# RV width - including or excluding awnings



## DABurleigh (May 9, 2005)

I know the law is that the width is 2.55m maximum excluding awnings. And TravelworldRV make much of what they are doing about it:
http://www.travelworldrv.co.uk/news_itemView.asp?idItem=45&idCategory=7

Which makes the letter on page 23 of Feb 2008 MMM (the one with the absolutely suberb motorhome on the cover and two roadtests of it inside) entitled "Importing an American RV" all the more mysterious as to how the UK RV Dealers Association managed to help a private importer get a 2.54m RV PLUS awnings each side registered, once the DVLA had already declared it was too wide.

This confusion just rumbles on :-(

Dave


----------



## Floozie2 (Dec 23, 2007)

This topic langishes in murky waters. As far as I'm aware the RVDA have been negotiating with the governing bodies, but I'm still unclear what's going on. Apparantly there's an article in this months ARVE magazine, but I'm away so haven't seen it.
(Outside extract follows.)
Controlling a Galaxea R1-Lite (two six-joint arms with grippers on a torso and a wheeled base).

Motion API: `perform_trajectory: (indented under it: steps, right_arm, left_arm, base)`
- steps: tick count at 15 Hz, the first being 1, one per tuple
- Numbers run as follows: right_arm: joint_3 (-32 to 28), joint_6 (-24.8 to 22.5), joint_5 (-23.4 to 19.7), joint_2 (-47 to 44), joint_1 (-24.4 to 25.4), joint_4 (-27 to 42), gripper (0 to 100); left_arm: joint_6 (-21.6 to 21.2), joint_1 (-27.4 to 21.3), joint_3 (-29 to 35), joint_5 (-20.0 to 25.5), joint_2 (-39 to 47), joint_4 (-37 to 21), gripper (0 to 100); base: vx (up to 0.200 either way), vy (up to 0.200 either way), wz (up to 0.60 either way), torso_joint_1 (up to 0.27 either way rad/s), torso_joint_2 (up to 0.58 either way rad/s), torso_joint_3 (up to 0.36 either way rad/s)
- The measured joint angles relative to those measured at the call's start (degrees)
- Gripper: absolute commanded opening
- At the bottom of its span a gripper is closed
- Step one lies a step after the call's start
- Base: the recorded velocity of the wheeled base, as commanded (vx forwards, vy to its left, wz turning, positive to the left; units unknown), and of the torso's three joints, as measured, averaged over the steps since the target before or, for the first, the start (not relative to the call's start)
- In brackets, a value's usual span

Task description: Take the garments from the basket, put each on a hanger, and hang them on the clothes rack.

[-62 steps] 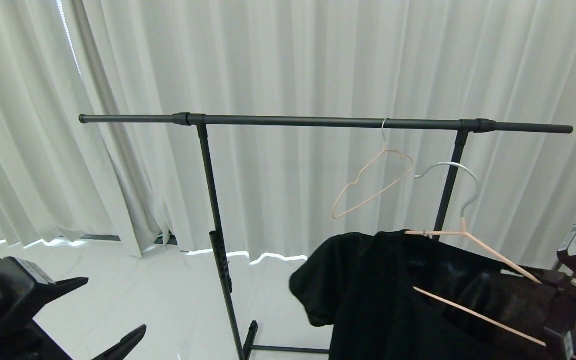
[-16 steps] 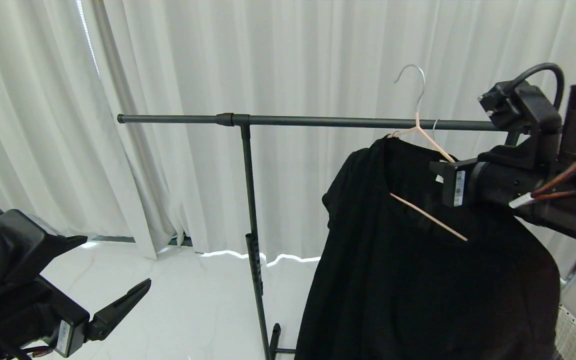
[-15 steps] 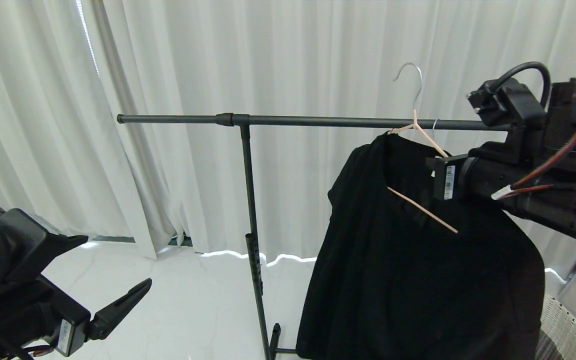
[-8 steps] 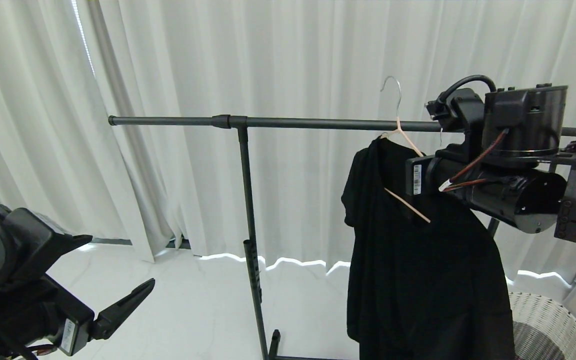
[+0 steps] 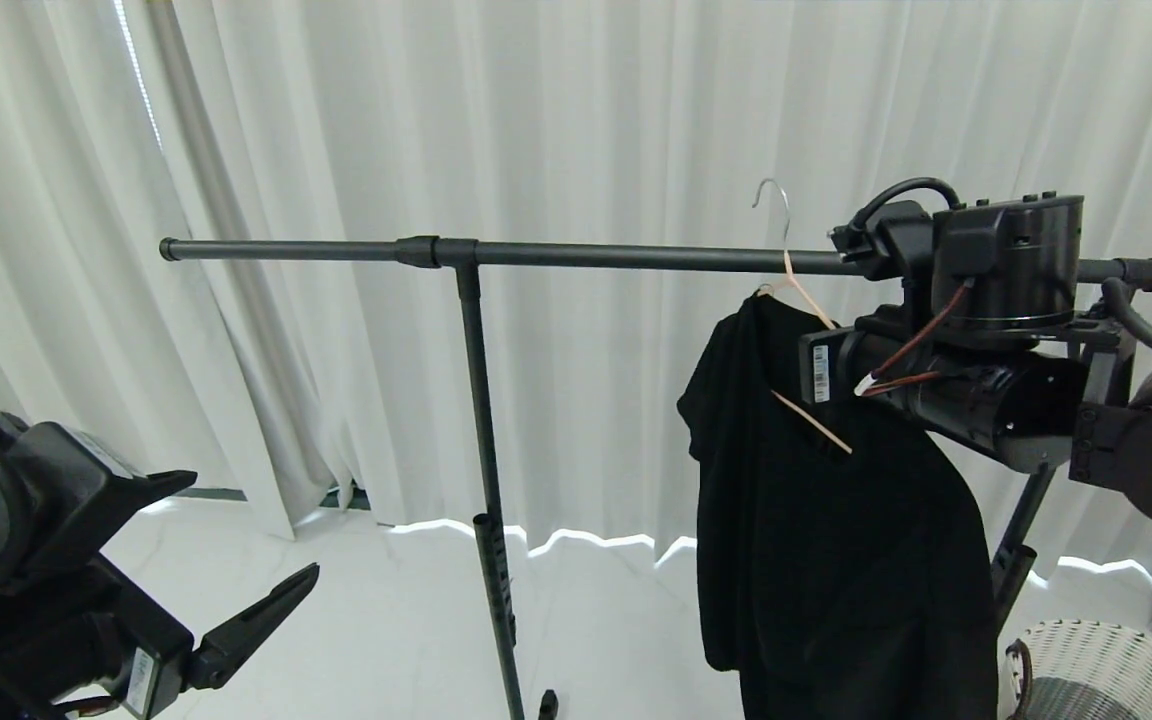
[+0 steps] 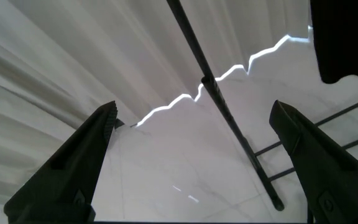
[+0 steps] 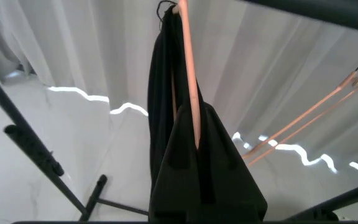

Also there was a stormy debate on their website until the moderator pulled the plug, leaving me being non the wiser.

Just looking at the RVDA website www.rvda.co.uk, I see they've updated the latest news. It doesn't go into much detail really. I guess as dealers we have to trust that they will want the best deal for themselves so they can carry on selling a wide variety of RVs. The knock on will be for private importers - they will know exactly what can and can't be brought in and what is and isn't measured. That particular point is alluded to, but not expanded upon. We will just have to wait and see. Right now, who knows? I just keep the faith!


----------



## asprn (Feb 10, 2006)

Dave,

The article (optimistically entitled "News Item") in its second paragraph alludes to "DVLA’s new laws". That stopped me reading any more, as it's no more a News Item than a Kit Kat advert.

New laws, new schmawz.

Dougie.


----------



## DABurleigh (May 9, 2005)

Thanks for that update, Floozie 2. I'm more upbeat that the fog is lifting, I must say. I can see the legal framework and the influencing sounds like (awaits proof) it will deliver relevant RV exceptions to an EC directive that generally, will reduce maximum widths.

I'd comment with Dougie, but as he didn't read beyond "new laws" of the link I posted in January, there would be little point 

Dave


----------



## asprn (Feb 10, 2006)

DABurleigh said:


> I'd comment with Dougie, but as he didn't read beyond "new laws" of the link I posted in January, there would be little point


Fair point, well presented.  I am in fact interested in the subject, as I may be buying a new van in the States in 2010 & bringing it back after a year's use there. I just get so turned off though by glossy schmooze dressed up as "fact" or "news". Dealers have (obviously) vested interest in portraying things in a certain way, and if it's to the general benefit of motorhome users & purchasers, I don't have such a big problem with it. If however if unhelpfully covers up stuff, I have big difficulties with that (like I do with the media most of the time).

Dougie.


----------



## 107088 (Sep 18, 2007)

I did a personnal import this year ( actually I pick it up tomorrow :lol: )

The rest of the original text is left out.